Directions – From the line containing "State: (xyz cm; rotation" onward to the last line of the data below, copy each line exactly and add nothing.

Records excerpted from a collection
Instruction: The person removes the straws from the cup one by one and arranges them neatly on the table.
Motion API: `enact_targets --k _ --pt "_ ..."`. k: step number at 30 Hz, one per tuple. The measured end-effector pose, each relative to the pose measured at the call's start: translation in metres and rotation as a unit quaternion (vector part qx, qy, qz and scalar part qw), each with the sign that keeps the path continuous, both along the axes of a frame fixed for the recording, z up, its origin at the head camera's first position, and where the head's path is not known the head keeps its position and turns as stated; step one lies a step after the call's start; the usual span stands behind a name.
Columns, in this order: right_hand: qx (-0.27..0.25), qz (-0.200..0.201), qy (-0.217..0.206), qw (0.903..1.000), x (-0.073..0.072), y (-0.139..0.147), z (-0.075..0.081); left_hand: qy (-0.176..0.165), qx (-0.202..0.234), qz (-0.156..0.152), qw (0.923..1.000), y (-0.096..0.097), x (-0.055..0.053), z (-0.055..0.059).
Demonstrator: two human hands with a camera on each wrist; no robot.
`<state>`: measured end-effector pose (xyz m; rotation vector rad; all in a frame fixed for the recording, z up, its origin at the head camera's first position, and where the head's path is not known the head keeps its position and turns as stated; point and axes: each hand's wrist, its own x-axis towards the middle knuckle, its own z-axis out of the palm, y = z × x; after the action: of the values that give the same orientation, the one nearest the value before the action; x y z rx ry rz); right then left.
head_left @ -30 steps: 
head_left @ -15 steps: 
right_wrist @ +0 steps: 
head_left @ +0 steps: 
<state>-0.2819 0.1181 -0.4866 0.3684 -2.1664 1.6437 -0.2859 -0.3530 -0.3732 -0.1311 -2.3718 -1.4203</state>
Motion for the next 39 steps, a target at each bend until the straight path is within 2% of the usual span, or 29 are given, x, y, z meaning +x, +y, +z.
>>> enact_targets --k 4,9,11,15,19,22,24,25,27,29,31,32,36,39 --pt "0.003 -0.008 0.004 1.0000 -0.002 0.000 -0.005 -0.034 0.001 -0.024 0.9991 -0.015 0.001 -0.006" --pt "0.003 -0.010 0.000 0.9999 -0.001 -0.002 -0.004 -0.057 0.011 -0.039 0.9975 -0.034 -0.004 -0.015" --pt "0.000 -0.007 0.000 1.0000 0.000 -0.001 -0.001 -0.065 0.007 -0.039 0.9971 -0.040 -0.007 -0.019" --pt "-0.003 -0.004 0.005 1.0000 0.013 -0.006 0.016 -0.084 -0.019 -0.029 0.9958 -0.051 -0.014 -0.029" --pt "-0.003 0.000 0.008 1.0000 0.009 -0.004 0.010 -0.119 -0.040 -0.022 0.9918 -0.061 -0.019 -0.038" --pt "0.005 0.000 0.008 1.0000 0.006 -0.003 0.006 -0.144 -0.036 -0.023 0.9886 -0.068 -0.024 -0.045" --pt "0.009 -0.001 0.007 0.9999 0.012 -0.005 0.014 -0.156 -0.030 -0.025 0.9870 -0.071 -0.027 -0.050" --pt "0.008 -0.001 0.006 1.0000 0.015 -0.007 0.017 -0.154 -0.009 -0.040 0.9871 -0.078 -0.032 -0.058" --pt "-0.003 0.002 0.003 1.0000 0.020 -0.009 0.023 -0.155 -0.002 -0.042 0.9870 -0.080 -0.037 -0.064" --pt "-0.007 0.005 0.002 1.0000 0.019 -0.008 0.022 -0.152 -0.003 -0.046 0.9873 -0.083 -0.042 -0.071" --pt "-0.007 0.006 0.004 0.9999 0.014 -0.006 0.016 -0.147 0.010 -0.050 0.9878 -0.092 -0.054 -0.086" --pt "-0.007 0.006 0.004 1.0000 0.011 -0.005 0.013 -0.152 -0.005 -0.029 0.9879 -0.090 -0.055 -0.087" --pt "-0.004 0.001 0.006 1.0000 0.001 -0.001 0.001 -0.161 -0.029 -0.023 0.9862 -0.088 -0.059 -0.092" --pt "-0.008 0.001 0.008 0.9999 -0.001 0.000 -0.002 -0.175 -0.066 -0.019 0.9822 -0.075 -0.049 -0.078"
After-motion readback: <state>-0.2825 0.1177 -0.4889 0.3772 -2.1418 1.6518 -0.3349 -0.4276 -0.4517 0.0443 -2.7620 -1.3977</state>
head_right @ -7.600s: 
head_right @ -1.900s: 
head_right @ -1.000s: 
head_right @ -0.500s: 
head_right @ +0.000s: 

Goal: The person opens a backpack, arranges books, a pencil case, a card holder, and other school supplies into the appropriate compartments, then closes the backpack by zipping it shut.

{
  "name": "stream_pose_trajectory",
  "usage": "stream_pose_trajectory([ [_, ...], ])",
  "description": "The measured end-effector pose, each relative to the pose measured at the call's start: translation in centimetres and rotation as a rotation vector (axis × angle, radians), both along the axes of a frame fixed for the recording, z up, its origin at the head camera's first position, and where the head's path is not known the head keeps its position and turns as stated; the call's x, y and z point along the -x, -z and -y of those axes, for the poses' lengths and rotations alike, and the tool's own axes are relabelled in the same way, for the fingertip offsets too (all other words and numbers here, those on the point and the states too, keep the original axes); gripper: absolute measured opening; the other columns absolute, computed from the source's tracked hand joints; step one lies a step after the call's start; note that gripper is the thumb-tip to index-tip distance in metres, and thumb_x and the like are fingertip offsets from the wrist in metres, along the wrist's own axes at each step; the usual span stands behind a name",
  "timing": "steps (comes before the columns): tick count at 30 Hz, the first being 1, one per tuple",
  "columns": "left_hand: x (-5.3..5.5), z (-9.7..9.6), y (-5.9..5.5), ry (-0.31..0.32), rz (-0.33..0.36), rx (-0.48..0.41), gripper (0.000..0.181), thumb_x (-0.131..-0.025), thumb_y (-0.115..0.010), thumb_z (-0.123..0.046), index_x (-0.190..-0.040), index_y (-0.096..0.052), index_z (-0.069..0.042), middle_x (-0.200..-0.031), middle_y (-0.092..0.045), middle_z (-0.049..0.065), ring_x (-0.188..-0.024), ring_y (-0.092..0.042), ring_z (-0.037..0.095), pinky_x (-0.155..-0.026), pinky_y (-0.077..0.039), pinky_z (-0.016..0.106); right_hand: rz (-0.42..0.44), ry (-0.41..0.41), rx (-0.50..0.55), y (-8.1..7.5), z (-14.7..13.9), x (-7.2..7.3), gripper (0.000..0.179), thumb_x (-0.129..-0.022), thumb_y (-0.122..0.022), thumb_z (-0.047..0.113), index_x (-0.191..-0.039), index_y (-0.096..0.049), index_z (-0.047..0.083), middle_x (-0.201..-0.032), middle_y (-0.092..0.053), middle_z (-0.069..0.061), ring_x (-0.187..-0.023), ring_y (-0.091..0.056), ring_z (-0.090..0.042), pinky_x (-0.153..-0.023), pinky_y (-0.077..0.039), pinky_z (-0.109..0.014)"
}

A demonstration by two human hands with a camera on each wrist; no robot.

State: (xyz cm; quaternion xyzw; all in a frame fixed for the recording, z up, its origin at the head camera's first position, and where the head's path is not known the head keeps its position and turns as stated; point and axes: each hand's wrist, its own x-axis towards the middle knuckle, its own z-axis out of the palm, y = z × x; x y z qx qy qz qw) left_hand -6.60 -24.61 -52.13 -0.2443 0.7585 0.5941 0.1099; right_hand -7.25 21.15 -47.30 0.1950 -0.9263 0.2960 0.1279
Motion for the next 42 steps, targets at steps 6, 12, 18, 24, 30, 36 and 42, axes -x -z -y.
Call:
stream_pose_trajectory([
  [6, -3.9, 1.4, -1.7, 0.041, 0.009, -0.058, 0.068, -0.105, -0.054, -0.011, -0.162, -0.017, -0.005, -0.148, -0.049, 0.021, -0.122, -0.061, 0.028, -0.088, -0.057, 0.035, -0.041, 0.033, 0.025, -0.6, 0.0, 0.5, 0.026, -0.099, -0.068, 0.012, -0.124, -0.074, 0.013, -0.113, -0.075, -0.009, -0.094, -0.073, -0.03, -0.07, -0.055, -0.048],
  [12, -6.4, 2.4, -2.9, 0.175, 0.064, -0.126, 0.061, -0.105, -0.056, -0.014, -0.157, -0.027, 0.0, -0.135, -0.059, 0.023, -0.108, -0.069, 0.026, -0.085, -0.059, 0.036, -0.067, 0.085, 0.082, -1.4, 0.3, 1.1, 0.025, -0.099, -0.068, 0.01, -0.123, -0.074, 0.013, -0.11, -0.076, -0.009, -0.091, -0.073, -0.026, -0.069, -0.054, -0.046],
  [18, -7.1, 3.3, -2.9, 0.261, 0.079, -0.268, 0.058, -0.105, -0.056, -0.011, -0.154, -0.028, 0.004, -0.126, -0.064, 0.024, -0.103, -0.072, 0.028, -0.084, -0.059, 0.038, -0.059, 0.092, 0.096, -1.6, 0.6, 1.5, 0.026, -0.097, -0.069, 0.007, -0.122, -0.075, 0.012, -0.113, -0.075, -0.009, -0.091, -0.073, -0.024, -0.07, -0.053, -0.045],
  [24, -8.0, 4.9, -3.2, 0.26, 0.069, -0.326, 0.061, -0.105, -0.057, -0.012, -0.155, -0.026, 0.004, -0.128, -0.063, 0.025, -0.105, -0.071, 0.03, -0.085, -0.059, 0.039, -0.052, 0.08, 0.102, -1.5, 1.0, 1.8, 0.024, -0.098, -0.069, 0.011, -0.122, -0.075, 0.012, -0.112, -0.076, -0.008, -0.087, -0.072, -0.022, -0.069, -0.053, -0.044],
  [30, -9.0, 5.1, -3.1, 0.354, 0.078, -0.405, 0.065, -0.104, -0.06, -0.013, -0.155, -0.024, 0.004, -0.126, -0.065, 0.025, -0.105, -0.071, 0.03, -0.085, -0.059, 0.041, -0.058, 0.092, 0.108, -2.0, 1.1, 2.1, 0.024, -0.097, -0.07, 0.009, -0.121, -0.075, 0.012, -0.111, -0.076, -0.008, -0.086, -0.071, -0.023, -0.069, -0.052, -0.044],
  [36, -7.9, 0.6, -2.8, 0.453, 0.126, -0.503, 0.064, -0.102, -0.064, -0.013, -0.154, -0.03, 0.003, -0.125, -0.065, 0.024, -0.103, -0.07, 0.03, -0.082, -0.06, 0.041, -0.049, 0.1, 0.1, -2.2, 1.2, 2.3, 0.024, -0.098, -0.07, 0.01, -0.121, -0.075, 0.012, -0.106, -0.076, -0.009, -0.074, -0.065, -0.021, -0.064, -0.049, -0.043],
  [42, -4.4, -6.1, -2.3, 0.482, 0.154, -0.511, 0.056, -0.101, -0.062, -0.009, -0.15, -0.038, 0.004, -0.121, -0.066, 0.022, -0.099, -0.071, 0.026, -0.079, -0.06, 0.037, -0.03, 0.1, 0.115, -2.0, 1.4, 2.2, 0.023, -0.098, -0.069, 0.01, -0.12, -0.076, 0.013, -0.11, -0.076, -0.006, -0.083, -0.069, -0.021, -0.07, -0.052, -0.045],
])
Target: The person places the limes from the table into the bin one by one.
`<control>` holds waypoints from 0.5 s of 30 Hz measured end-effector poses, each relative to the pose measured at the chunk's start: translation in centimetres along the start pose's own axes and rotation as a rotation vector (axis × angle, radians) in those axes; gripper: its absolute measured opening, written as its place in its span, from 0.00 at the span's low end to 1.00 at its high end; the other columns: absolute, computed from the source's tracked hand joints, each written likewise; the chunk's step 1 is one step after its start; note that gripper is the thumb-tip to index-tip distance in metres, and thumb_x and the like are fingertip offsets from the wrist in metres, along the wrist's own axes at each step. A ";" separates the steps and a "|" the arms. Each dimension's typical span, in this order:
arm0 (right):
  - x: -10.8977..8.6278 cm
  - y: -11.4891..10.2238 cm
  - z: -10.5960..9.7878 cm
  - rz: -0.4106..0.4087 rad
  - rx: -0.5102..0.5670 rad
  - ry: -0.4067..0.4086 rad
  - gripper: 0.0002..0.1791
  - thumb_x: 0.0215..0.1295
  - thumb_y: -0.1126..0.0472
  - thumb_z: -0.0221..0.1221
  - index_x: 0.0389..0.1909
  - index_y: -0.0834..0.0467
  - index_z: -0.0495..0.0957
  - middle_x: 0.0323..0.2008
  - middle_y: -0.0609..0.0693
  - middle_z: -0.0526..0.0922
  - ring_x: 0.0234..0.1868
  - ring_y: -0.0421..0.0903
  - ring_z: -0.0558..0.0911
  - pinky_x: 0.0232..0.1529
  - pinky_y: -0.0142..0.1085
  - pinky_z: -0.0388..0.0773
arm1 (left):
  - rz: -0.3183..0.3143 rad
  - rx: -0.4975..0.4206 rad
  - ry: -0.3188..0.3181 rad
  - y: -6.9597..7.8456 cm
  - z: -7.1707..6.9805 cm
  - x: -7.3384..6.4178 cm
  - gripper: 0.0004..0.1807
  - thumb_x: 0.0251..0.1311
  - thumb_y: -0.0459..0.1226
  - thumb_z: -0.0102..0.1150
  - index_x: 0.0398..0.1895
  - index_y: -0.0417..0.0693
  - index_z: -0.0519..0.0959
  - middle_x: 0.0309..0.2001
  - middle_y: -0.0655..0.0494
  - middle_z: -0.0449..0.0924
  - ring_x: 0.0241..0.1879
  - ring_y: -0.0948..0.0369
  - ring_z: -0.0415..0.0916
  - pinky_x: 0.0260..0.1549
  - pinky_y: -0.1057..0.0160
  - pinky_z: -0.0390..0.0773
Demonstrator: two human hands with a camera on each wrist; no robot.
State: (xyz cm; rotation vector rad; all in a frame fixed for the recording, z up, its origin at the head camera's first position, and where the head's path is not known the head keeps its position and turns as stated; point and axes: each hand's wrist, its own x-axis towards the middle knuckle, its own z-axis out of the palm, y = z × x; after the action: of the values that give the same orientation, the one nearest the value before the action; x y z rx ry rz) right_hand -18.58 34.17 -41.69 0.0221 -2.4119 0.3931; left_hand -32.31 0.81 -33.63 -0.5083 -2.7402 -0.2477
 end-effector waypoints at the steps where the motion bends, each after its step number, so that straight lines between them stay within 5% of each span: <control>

Written reply –
State: (xyz cm; rotation vector rad; all in a frame fixed for the recording, z up, its origin at the head camera's first position, and where the head's path is not known the head keeps its position and turns as stated; point and axes: each hand's wrist, its own x-axis towards the middle knuckle, its own z-axis out of the palm, y = z × x; after the action: of the values that give the same orientation, the one nearest the value before the action; x y z rx ry rz) right_hand -18.58 34.17 -41.69 0.0221 -2.4119 0.3931; left_hand -32.31 0.81 -33.63 -0.5083 -2.7402 -0.2477
 end-effector waypoints at the steps where the motion bends, each after its step number, so that straight lines between them stay within 5% of each span: <control>

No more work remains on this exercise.